The former captain of the cruise ship Costa Concordia is accused of wrecking the cruise liner by coming too close to the shore where a rocky ledge pierced the ship’s side causing it to list and eventually sink.
Italian top appeals court ruled on Wednesday that Francesco Schettino, the captain of the Costa Concordia, was unfit to command the cruise liner which ran aground and capsized off the Tuscan island of Giglio in January, causing at least 30 deaths, according to a Reuters report.
In a written explanation of its decision to maintain a house arrest order against Schettino, the Court of Cassation said he had shown "little resilience in performing command functions or in handling responsibility for the safety of persons under his care."

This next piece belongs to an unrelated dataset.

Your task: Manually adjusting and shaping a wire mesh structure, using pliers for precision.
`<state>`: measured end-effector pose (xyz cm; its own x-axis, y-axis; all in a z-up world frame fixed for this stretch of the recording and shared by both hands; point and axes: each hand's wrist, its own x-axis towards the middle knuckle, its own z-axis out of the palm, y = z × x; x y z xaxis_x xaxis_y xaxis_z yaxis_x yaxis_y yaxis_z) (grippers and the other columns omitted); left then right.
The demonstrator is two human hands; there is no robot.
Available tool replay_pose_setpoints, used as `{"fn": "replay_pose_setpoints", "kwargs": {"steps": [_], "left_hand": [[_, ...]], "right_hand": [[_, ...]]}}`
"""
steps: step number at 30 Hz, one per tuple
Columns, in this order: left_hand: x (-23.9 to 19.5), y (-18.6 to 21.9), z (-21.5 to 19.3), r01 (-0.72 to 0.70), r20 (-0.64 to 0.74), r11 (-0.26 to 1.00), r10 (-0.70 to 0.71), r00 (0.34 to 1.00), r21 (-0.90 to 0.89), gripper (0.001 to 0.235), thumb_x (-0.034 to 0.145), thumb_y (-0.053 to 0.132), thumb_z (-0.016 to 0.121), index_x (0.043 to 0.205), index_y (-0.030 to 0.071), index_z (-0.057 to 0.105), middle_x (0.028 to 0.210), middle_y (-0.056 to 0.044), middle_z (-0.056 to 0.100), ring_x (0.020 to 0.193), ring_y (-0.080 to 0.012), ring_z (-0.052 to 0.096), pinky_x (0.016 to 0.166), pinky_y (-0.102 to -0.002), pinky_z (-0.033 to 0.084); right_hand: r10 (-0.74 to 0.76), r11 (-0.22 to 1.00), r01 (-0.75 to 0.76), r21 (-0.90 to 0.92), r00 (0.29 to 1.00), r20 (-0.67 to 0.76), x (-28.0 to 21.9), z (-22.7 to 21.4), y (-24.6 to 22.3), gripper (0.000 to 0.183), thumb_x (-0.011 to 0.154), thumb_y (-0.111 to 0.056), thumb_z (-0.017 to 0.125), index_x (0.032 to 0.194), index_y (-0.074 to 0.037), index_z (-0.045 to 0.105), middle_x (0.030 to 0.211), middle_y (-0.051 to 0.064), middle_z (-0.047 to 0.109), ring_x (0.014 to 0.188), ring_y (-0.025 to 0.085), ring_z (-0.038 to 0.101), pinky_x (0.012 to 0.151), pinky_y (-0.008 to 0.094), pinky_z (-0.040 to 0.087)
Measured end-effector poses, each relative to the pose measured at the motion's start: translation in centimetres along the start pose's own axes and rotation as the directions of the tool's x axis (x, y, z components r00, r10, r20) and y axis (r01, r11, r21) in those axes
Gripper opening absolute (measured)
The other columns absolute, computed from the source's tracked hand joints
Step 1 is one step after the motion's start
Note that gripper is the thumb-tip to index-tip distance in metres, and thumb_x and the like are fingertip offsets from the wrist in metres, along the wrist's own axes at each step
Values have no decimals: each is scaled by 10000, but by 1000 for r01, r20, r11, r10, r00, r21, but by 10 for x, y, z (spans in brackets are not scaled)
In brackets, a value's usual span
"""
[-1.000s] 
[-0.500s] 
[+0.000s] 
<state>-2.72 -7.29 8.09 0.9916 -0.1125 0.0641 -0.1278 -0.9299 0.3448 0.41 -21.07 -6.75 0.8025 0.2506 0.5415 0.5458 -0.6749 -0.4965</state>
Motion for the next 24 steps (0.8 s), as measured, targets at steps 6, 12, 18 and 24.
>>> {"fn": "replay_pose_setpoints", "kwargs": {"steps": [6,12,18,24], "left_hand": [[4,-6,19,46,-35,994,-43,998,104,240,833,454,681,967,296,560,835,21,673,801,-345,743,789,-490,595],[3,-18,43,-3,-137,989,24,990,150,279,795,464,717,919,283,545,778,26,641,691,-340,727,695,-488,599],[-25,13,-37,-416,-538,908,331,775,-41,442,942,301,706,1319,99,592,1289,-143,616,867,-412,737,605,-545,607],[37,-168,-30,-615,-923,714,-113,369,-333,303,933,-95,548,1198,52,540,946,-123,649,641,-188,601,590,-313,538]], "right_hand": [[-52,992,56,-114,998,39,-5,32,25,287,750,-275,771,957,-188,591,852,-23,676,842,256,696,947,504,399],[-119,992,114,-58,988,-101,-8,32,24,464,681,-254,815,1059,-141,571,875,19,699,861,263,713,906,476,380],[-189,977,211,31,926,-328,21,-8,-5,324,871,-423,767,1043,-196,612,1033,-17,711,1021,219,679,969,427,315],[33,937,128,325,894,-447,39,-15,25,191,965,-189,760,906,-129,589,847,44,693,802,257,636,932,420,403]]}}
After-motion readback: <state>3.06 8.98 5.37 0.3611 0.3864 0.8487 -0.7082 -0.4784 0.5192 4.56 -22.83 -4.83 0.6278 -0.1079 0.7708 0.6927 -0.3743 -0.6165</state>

Earlier this month the cruise line Costa Crociere SpA initiated new safety measures in response to the deadly grounding of the Costa Concordia saying it will now have real time tracking of its ships’ routes and will impose limits on its captains’ absolute authority. These were questions that arose after the rescue operations. The communications between the captain and coast guard during the rescue operations were confrontational with each questioning who had ultimate authority.
The measures seek to respond to many of the problems involved in the Costa Concordia disaster: The ship rammed into a reef Jan. 13 after the captain veered off course in an apparent stunt, and then capsized off the island of Giglio, killing 32 people.
Schettino continues to be under house arrest. Investigators also accuse him of delaying evacuation and losing control of the operation, during which he abandoned ship before all 4,200 passengers and crew had been taken off the vessel.
He has been charged with multiple manslaughter, causing the accident and abandoning ship prematurely. A pre-trial hearing was held in Grosseto, near Florence, in March.
Salvage experts are expected to stabilize the wreck by August and then refloat it and remove it from the marine natural park off the Tuscan coast where it sank.